__TASK TO CARRY OUT__. Report each line of the entries that includes "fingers" by copying it.

▼

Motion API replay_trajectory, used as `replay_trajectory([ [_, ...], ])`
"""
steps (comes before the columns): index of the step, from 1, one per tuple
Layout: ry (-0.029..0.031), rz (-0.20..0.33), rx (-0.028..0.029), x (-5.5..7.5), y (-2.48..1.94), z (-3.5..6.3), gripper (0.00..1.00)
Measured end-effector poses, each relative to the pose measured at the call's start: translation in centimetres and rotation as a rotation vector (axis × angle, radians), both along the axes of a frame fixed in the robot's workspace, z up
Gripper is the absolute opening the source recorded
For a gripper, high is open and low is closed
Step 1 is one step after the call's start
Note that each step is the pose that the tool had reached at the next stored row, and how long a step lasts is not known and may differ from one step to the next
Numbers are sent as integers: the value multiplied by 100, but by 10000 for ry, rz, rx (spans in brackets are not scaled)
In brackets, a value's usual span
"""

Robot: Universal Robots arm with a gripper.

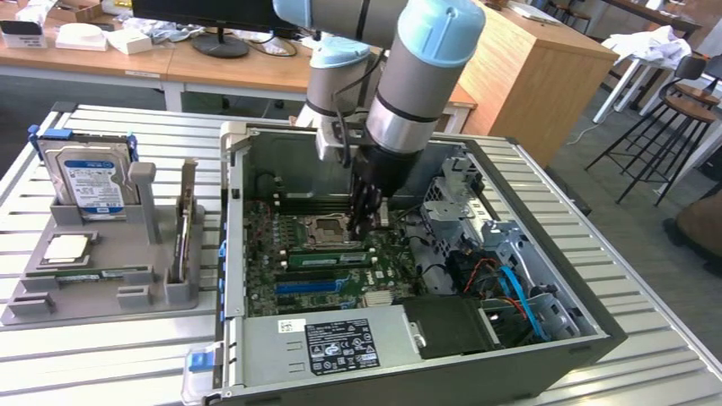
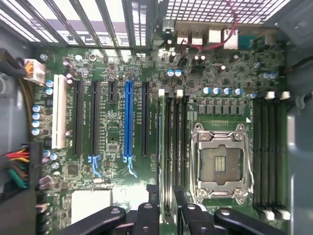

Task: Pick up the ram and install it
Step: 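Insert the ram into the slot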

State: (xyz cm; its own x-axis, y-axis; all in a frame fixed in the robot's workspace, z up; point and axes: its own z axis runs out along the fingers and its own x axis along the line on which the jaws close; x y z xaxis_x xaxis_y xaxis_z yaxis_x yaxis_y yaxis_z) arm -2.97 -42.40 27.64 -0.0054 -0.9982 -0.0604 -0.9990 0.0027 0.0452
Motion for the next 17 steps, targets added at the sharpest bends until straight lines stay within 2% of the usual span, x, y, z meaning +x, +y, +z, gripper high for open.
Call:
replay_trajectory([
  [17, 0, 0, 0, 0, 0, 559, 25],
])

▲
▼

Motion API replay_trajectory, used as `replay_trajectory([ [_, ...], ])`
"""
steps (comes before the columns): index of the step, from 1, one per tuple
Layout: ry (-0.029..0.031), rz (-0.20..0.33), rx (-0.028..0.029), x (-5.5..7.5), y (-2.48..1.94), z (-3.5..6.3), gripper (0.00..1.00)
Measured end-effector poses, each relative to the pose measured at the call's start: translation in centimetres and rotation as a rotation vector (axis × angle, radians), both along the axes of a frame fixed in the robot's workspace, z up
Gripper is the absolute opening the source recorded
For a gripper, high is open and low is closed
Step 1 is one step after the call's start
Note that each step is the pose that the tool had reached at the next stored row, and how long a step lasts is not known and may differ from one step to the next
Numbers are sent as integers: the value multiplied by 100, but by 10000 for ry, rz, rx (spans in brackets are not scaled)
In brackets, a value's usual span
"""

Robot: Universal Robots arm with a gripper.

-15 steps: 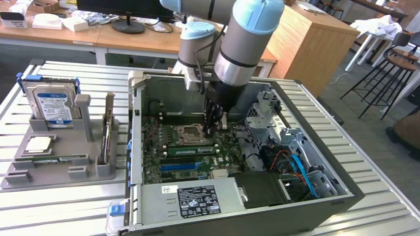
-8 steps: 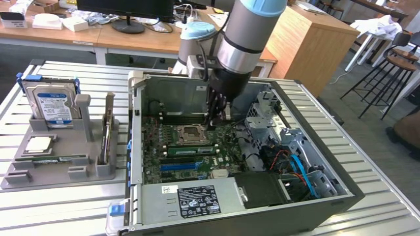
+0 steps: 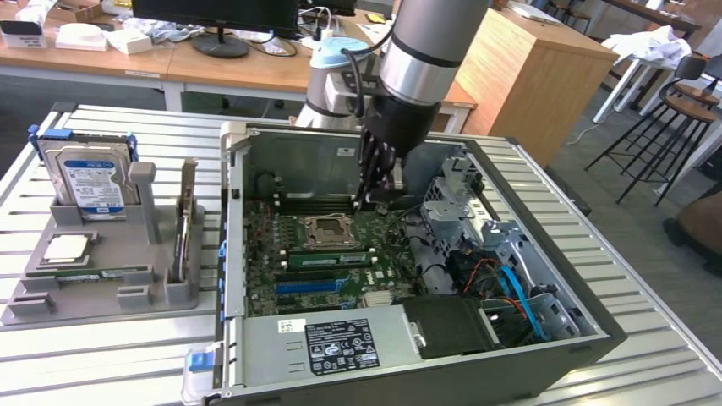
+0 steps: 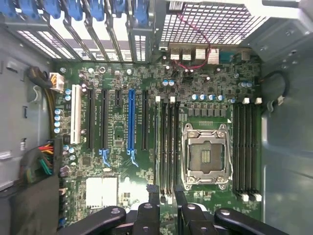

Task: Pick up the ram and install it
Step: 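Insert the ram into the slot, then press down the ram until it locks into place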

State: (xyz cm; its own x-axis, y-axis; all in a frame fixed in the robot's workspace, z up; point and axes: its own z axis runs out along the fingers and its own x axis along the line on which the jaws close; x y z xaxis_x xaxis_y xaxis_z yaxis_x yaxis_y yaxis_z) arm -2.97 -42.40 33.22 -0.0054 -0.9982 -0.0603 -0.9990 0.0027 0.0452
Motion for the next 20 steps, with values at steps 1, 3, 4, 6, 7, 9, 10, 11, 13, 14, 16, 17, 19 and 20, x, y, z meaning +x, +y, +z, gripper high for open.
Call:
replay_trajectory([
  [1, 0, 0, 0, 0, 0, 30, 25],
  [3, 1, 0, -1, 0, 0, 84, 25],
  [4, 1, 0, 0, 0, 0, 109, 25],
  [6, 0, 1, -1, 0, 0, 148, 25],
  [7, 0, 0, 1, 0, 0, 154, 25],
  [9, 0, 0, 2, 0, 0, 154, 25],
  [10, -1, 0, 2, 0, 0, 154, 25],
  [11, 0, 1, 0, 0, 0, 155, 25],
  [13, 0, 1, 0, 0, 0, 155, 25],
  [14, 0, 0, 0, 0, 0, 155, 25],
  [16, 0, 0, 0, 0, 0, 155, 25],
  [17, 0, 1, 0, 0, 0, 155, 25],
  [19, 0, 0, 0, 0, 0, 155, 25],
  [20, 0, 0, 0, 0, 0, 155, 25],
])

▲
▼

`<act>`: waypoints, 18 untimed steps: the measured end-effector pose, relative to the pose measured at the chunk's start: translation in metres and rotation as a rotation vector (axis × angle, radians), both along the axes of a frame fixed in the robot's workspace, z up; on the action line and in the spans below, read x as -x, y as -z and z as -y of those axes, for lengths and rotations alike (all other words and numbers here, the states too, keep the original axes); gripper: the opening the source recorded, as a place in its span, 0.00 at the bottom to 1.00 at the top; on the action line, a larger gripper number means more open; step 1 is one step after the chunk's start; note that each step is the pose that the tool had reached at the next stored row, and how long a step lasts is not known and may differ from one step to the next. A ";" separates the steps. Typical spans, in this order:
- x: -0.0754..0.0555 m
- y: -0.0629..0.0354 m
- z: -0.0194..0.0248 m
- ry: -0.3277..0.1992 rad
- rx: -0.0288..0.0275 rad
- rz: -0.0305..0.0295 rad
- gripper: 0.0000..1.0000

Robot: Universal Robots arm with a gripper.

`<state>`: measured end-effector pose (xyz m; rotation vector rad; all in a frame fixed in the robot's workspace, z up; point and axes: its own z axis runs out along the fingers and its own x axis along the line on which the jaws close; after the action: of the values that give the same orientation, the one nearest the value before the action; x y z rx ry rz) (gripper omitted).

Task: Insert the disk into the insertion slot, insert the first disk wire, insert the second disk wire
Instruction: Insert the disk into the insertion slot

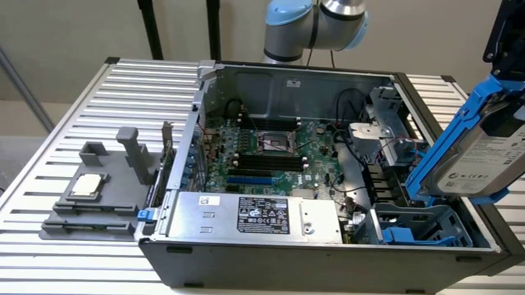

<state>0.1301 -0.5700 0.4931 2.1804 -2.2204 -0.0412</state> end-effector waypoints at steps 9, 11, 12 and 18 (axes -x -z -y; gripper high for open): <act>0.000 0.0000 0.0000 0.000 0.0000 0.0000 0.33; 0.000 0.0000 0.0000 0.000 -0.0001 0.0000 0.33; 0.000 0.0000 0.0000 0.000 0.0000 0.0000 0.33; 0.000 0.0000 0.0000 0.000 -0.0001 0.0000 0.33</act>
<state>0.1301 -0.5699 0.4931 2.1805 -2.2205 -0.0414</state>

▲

__RESULT FOR THIS TASK__.
State: (xyz cm; its own x-axis, y-axis; all in a frame fixed in the robot's workspace, z up; point and axes: its own z axis runs out along the fingers and its own x axis along the line on which the jaws close; x y z xaxis_x xaxis_y xaxis_z yaxis_x yaxis_y yaxis_z) arm -2.97 -42.40 27.64 -0.0054 -0.9982 -0.0604 -0.9990 0.0027 0.0452
State: (xyz cm; its own x-axis, y-axis; all in a frame fixed in the robot's workspace, z up; point and axes: its own z axis runs out along the fingers and its own x axis along the line on which the jaws close; x y z xaxis_x xaxis_y xaxis_z yaxis_x yaxis_y yaxis_z) arm -2.97 -42.40 33.22 -0.0054 -0.9982 -0.0603 -0.9990 0.0027 0.0452
`<state>`: measured end-effector pose (xyz m; rotation vector rad; all in a frame fixed in the robot's workspace, z up; point and axes: its own z axis runs out along the fingers and its own x axis along the line on which the jaws close; after the action: of the values that give the same orientation, the one nearest the value before the action; x y z rx ry rz) (gripper omitted).

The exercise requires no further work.